A. L’agent a-t-il commis une erreur susceptible de contrôle dans son appréciation des difficultés et des conditions défavorables dans les pays?

[20] Le demandeur a soutenu que l’agent n’avait pas suivi, à l’égard des difficultés, l’approche juridique appropriée, établie par la Cour suprême du Canada dans l’arrêt Kanthasamy. Selon lui, l’agent a plutôt suivi une approche semblable à une appréciation au titre des articles 96 et 97 de la LIPR, plutôt que d’effectuer un examen approprié des difficultés au titre du paragraphe 25(1). Plus précisément, le demandeur a prétendu que les documents sur les conditions dans les pays concernés remis à l’agent contenaient de nombreux éléments de preuve témoignant de la discrimination qu’il subirait, en tant que Rom, en Roumanie et en Hongrie, mais que l’agent recherchait quand même [traduction] « quelque chose de plus », à savoir une preuve qu’il serait personnellement visé. Le demandeur a toutefois soutenu qu’il n’existait aucune exigence juridique prévoyant qu’il devait démontrer qu’il serait personnellement visé. Pour étayer son argument, il s’est appuyé sur le paragraphe 56 de l’arrêt Kanthasamy :

[56] Il appert de ces extraits que le demandeur doit seulement montrer qu’il sera vraisemblablement touché par une condition défavorable comme la discrimination. La preuve d’actes discriminatoires contre d’autres personnes qui partagent les mêmes caractéristiques personnelles est donc clairement pertinente pour l’application du par. 25(1), et ce, que le demandeur puisse démontrer ou non qu’il est personnellement visé. Des inférences raisonnables peuvent en être tirées. Dans Aboubacar c. Canada (Ministre de la Citoyenneté et de l’Immigration), 2014 CF 714, le juge Rennie énonce de façon convaincante les raisons pour lesquelles il est alors possible de tirer des inférences raisonnables :

Bien que les demandes fondées sur des considérations d’ordre humanitaire en vertu de l’article 25 doivent s’appuyer sur la preuve, il existe des circonstances où les conditions dans le pays d’origine sont telles qu’elles confortent l’inférence raisonnable relativement aux difficultés auxquelles un demandeur en particulier serait exposé à son retour […] Il ne s’agit pas d’une hypothèse, mais bien d’une inférence raisonnée, de nature non hypothétique, relativement aux difficultés auxquelles une personne serait exposée, et, de ce fait, cela constitue le fondement probatoire d’une analyse sérieuse et individualisée […]

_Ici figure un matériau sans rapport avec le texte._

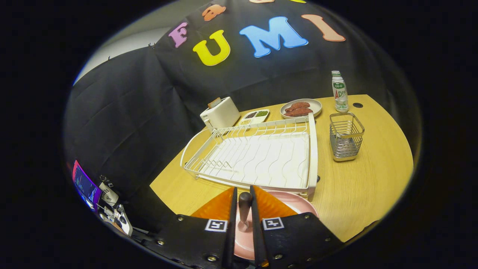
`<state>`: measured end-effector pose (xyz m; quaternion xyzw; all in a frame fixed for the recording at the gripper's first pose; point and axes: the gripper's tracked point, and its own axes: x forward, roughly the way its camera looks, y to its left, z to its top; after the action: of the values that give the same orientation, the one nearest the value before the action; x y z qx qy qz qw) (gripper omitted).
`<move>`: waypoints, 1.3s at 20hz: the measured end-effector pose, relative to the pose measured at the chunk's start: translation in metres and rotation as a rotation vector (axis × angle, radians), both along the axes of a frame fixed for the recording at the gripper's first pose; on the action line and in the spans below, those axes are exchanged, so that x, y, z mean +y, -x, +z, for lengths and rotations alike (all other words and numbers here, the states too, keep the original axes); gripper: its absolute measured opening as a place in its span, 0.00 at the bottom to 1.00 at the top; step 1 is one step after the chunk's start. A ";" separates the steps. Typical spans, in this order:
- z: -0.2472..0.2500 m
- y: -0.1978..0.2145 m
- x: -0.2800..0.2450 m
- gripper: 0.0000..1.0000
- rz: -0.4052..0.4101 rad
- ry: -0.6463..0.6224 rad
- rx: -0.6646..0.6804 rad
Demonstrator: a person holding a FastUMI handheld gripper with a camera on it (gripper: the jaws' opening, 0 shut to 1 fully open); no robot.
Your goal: Take the plate from the dish rack, then take the spoon from the basket and place it into the plate.
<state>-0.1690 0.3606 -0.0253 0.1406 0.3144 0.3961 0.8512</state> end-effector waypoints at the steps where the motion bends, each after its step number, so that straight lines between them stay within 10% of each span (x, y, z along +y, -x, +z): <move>1: 0.001 0.000 -0.002 0.25 -0.007 -0.003 0.004; 18: 0.062 -0.026 -0.049 0.26 -0.115 -0.023 -0.150; 26: 0.175 -0.077 -0.106 0.26 -0.292 -0.062 -0.429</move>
<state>-0.0921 0.2542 0.1492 0.1232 0.0911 0.2991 0.9418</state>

[21] De plus, le demandeur a soutenu que l’agent était tenu, aux termes de la LIPR, d’examiner toutes les circonstances relatives aux difficultés, en application du paragraphe 25(1.3), qui se lit ainsi :

Séjour pour motif d’ordre humanitaire à la demande de l’étranger

Humanitarian and compassionate considerations — request of foreign national

Non‑application de certains facteurs

Non‑application of certain factors

(1.3) Le ministre, dans l’étude de la demande faite au titre du paragraphe (1) d’un étranger se trouvant au Canada, ne tient compte d’aucun des facteurs servant à établir la qualité de réfugié — au sens de la Convention — aux termes de l’article 96 ou de personne à protéger au titre du paragraphe 97(1); il tient compte, toutefois, des difficultés auxquelles l’étranger fait face.

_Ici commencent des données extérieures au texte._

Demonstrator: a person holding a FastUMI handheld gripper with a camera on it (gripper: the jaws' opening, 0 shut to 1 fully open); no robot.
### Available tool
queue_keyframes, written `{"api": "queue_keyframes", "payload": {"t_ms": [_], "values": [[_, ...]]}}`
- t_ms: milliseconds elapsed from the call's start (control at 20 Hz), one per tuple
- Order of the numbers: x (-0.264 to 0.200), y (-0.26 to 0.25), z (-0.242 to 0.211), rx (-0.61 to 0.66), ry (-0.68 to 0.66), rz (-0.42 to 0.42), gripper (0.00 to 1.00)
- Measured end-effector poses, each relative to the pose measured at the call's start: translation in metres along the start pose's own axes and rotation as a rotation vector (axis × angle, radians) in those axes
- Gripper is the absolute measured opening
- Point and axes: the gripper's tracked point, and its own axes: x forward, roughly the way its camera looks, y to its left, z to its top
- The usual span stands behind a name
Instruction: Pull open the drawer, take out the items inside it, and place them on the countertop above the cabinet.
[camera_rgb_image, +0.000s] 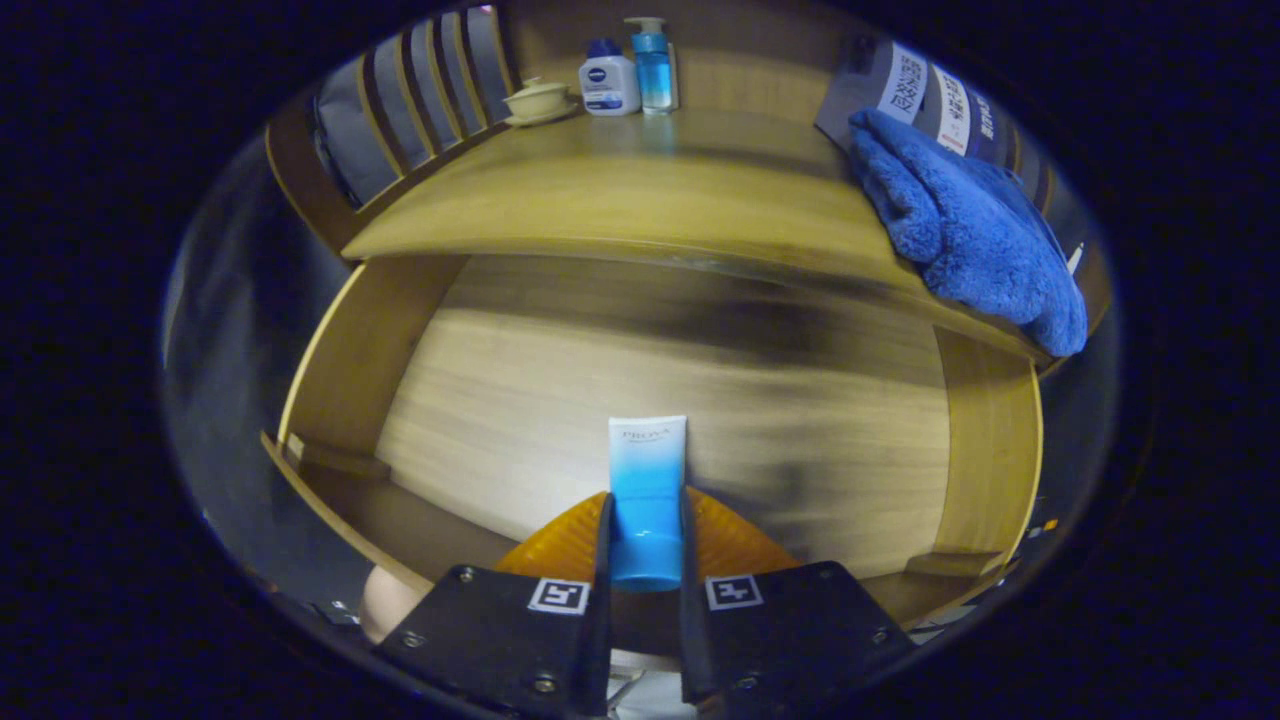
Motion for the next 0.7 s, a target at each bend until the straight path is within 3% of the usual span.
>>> {"api": "queue_keyframes", "payload": {"t_ms": [350, 500, 700], "values": [[-0.061, 0.024, 0.052, 0.014, -0.151, 0.089, 0.28], [-0.088, 0.022, 0.089, 0.032, -0.239, 0.097, 0.28], [-0.088, 0.005, 0.132, 0.085, -0.338, 0.060, 0.28]]}}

(1.3) In examining the request of a foreign national in Canada, the Minister may not consider the factors that are taken into account in the determination of whether a person is a Convention refugee under section 96 or a person in need of protection under subsection 97(1) but must consider elements related to the hardships that affect the foreign national.

[22] Le demandeur a soutenu que l’agent ne l’avait pas fait. L’agent a bel et bien examiné certains paragraphes de l’affidavit souscrit par le demandeur et déposé à l’appui de sa demande fondée sur des considérations d’ordre humanitaire, à savoir ceux qui portaient sur des accusations portées contre lui relativement à un incident survenu dans un autobus quand il était âgé de 14 ans, et dont il avait été acquitté. Or, de l’avis du demandeur, l’agent a fait fi de plusieurs autres paragraphes où étaient décrits des incidents survenus ou des problèmes qu’il avait eus en raison de ses origines roms. Ces paragraphes portaient sur les mauvaises expériences vécues à l’école, sur la difficulté de trouver un emploi ou d’obtenir des soins de santé, et sur la surveillance dont il faisait l’objet dans les commerces du fait qu’il est rom.

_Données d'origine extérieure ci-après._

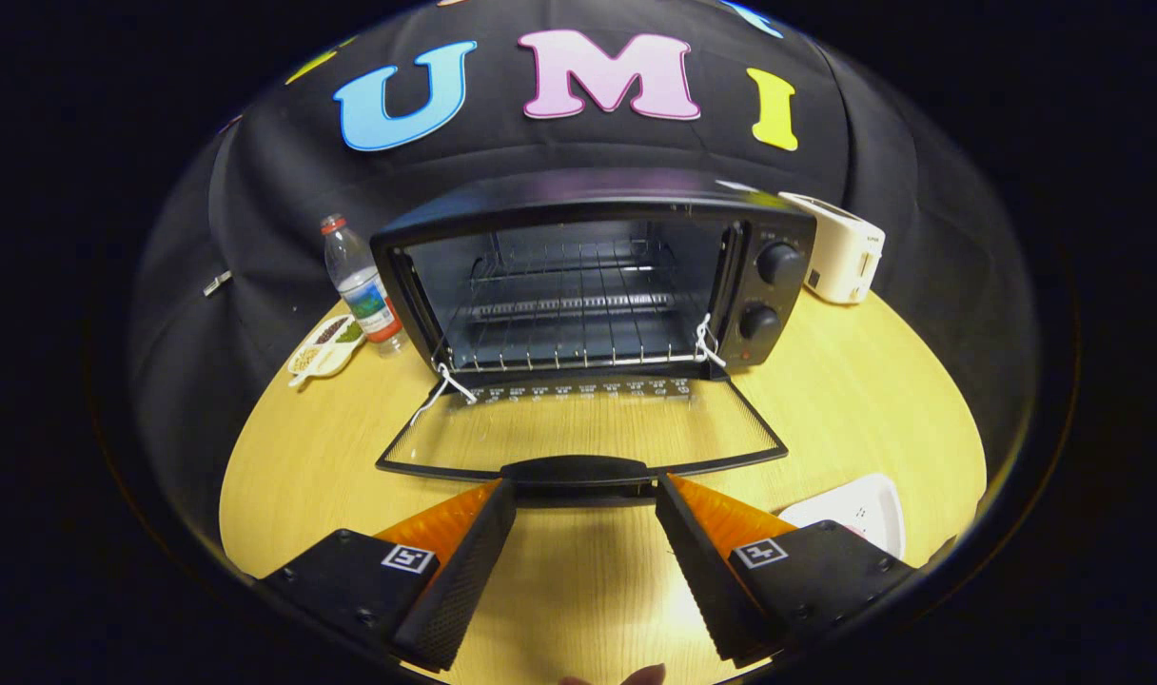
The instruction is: Open the toaster oven, put the food inside, and close the toaster oven door.
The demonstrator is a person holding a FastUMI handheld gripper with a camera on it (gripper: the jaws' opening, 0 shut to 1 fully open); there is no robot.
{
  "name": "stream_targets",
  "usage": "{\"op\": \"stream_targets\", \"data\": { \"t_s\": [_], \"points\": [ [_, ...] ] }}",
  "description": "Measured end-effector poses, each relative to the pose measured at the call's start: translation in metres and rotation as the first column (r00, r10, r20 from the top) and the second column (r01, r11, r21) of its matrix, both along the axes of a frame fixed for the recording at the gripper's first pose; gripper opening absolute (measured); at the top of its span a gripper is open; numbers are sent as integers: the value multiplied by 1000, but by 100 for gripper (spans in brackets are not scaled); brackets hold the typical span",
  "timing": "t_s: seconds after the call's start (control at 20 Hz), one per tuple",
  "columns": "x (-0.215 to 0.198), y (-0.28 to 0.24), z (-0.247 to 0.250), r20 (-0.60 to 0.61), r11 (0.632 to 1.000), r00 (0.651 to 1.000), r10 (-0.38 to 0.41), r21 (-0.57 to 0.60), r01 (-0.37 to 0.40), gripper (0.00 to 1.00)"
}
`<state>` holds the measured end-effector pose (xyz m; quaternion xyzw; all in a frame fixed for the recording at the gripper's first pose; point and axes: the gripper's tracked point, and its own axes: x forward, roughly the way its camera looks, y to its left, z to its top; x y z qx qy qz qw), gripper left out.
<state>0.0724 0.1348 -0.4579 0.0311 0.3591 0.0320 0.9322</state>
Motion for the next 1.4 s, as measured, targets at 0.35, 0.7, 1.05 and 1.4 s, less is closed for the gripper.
{"op": "stream_targets", "data": {
  "t_s": [0.35,0.7,1.05,1.4],
  "points": [
    [-23,-15,30,-3,998,999,35,59,-35,97],
    [-58,-84,70,-163,992,982,92,103,-75,99],
    [-72,-206,52,-390,997,918,72,36,-63,99],
    [-68,-278,-11,-558,999,830,28,42,-6,99]
  ]
}}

[23] L’argument avancé par le demandeur était que la preuve relative aux conditions en Roumanie et en Hongrie n’était pas contradictoire : il était clair que, dans ces pays, les Roms étaient victimes de discrimination généralisée. Par conséquent, l’agent ne pouvait pas juger que la preuve relative aux conditions dans ces deux pays était insuffisante. De plus, l’agent a commis une erreur en estimant que l’absence d’éléments de preuve démontrait que la famille du demandeur n’était pas exposée à des difficultés, puisqu’en fait, ce sont tous les Roms qui sont victimes de discrimination fondée sur leurs origines. Le demandeur a soutenu que l’agent avait des attentes trop élevées en demandant de la documentation sur l’incident de l’autobus survenu quand il était âgé de 14 ans, soit il y a quelque trente ans. Le demandeur a soutenu qu’en droit, il n’était pas toujours nécessaire de démontrer qu’un demandeur avait rencontré des difficultés ou subi de la discrimination, pour appuyer une prétention selon laquelle il ferait face à des difficultés s’il retournait dans son pays d’origine, au titre du paragraphe 25(1) de la LIPR.

[24] De façon générale, le défendeur a soutenu que les motifs de l’agent au sujet des conditions défavorables dans les pays et des difficultés étaient raisonnables, et que l’agent avait jugé insuffisante la preuve fournie par le demandeur concernant les difficultés. Le défendeur a fait remarquer que les motifs de l’agent démontraient que ce dernier comprenait la distinction entre, d’une part, l’analyse exigée au titre des articles 96 et 97 de la LIPR et, d’autre part, une appréciation aux termes du paragraphe 25(1) de cette même loi. Selon le défendeur, l’agent a aussi pris acte du fait que les Roms subissaient de la discrimination, mais a conclu qu’elle n’équivalait pas à des difficultés pour le demandeur, pour les besoins de la demande fondée sur des considérations d’ordre humanitaire. L’agent a conclu qu’il n’y avait pas suffisamment d’éléments de preuve démontrant que le demandeur ferait face à des difficultés, soit en raison de son passé, soit en raison de ce que vit sa famille actuellement.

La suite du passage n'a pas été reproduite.